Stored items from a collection

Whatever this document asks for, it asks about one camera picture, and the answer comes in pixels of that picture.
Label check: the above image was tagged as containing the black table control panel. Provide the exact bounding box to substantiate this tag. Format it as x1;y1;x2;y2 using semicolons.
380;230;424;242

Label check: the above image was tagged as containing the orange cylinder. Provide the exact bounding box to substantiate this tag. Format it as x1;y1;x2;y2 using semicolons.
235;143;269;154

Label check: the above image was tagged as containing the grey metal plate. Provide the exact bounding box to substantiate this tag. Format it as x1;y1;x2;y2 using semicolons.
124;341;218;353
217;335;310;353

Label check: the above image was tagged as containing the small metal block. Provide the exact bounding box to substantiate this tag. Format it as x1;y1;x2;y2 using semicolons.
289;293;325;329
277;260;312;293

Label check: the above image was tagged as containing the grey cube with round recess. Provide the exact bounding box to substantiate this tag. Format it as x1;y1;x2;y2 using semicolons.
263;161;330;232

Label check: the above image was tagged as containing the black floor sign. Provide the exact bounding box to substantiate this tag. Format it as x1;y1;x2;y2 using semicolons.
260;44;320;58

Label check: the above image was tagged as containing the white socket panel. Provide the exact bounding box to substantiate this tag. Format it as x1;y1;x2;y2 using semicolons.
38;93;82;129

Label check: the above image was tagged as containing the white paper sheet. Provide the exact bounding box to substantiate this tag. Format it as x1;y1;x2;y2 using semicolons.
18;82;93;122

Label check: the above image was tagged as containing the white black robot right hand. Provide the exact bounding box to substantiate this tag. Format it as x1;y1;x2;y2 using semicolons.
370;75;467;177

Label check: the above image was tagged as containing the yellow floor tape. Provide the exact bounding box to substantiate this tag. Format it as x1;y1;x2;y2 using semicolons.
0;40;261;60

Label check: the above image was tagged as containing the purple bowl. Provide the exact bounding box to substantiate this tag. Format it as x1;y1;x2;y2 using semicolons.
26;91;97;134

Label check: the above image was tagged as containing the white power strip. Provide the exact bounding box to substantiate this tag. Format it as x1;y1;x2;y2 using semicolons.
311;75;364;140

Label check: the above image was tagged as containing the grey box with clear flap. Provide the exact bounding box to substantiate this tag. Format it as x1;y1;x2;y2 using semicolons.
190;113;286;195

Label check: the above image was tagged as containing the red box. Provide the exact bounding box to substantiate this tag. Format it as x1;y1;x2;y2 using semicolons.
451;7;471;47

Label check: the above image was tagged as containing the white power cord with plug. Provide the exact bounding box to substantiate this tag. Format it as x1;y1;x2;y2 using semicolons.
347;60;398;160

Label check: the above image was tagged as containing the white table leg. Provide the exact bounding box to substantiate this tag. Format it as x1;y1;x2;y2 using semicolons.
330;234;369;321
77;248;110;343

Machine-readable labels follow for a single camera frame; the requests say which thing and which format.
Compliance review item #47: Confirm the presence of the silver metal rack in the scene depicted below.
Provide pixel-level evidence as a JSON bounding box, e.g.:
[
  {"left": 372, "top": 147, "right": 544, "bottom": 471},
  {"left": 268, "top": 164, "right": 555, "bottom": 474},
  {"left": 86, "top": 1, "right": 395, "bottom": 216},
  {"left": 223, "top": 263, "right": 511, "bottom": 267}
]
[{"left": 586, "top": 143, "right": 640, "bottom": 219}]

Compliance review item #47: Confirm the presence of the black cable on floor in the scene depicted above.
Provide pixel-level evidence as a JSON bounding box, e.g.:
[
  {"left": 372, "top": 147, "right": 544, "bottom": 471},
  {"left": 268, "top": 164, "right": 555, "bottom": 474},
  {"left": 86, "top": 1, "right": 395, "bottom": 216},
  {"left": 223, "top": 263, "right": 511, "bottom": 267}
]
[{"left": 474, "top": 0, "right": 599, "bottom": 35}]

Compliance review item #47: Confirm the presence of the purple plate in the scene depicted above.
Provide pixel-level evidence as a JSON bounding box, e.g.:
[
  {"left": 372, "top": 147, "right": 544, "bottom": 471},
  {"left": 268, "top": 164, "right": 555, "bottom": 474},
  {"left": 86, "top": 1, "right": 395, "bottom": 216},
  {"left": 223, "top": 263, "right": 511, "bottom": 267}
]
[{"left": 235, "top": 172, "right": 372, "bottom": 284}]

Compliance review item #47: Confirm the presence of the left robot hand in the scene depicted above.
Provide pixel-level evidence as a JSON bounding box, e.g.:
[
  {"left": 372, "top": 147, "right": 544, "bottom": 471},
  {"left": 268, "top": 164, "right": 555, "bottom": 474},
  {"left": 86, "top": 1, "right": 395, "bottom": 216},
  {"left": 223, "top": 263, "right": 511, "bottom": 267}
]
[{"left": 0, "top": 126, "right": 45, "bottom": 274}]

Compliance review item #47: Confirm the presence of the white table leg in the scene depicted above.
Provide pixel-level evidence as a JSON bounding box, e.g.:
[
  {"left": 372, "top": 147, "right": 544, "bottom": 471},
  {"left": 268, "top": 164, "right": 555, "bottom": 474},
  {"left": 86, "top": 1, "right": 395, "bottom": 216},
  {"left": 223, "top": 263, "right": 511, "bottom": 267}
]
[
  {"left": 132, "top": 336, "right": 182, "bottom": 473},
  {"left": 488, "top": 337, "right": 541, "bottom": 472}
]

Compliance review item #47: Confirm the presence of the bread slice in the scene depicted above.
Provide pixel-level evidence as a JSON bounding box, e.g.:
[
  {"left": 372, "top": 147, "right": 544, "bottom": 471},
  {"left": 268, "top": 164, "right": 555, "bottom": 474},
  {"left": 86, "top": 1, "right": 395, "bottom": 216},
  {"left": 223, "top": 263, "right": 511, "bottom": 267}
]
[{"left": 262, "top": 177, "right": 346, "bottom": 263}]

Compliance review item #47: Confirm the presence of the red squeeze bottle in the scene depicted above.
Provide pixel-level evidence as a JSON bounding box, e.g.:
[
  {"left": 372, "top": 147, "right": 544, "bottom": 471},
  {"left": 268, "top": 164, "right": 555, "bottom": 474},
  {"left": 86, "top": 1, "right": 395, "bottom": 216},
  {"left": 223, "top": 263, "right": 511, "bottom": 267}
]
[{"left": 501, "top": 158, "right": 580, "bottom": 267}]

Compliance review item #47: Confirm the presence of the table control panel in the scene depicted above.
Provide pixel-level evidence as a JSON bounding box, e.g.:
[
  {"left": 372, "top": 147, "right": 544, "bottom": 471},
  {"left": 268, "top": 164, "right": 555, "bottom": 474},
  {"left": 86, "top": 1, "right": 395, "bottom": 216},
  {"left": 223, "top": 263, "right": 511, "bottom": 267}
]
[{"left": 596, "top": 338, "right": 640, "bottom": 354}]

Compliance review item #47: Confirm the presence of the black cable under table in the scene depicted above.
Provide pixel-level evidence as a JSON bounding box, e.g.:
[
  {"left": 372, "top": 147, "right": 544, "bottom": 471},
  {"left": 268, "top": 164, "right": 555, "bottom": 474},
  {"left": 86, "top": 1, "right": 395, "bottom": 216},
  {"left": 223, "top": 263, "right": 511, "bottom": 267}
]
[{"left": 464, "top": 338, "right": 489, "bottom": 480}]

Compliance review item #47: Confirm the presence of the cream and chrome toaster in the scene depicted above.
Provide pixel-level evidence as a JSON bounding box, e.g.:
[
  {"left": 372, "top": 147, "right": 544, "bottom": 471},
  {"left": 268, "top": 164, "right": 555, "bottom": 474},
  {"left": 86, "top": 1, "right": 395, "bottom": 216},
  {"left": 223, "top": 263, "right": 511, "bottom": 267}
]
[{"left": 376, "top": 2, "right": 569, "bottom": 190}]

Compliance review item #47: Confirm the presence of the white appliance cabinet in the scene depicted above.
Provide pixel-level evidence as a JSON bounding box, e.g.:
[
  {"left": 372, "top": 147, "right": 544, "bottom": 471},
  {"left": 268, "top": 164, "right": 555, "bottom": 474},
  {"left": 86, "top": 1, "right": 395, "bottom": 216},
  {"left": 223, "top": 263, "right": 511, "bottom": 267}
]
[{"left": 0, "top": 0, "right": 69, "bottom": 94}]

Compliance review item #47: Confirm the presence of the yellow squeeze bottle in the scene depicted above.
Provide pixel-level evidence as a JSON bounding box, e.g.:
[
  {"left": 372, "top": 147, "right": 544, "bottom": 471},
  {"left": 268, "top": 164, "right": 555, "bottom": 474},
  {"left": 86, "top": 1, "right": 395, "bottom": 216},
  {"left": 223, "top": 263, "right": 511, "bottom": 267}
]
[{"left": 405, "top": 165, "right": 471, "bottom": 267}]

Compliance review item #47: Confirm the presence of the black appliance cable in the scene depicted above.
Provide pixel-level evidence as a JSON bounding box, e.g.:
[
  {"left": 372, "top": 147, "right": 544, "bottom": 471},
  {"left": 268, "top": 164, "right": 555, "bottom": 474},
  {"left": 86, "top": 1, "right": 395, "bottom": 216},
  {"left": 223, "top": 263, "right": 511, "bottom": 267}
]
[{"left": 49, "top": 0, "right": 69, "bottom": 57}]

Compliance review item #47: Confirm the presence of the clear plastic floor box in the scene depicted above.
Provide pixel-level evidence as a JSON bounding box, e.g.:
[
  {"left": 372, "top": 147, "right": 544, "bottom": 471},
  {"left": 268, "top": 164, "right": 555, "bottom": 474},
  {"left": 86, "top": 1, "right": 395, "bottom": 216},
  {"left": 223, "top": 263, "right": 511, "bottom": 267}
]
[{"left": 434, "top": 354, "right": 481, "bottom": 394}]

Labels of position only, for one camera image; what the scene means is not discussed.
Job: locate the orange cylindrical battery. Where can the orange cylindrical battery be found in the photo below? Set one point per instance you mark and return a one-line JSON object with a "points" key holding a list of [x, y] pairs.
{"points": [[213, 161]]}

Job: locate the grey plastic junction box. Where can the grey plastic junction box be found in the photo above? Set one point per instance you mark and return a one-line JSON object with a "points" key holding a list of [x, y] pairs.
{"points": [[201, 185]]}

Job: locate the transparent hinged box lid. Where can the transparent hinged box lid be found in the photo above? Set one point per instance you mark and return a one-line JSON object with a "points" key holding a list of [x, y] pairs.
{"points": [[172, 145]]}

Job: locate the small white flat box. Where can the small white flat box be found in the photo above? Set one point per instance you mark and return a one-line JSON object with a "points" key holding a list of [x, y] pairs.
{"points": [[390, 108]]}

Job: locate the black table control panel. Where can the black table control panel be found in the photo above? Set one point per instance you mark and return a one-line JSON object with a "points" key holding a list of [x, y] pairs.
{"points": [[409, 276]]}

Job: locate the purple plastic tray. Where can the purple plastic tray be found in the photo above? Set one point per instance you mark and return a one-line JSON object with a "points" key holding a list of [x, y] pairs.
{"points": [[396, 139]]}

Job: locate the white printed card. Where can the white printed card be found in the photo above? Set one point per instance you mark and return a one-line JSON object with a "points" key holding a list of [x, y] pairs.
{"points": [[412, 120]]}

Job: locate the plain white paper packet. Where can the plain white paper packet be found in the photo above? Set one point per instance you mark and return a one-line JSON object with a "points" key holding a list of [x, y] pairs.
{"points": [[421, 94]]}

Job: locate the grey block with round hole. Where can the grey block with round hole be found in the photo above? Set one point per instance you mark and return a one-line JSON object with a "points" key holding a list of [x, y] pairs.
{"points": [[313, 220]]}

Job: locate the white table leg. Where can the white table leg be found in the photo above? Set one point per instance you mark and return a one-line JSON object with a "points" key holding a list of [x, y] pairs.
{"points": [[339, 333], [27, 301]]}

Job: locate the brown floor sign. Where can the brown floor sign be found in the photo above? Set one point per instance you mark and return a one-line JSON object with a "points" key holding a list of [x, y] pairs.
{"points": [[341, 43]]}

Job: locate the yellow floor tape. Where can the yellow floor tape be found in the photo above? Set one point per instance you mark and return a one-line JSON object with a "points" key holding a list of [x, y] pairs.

What you have to do
Search the data for the string "bottle" and copy out every line where it is found.

Answer box
Compliance review item #47: Confirm the presence of the red squeeze bottle in the scene depicted above.
Compliance review item #47: Confirm the presence of the yellow squeeze bottle in the scene depicted above.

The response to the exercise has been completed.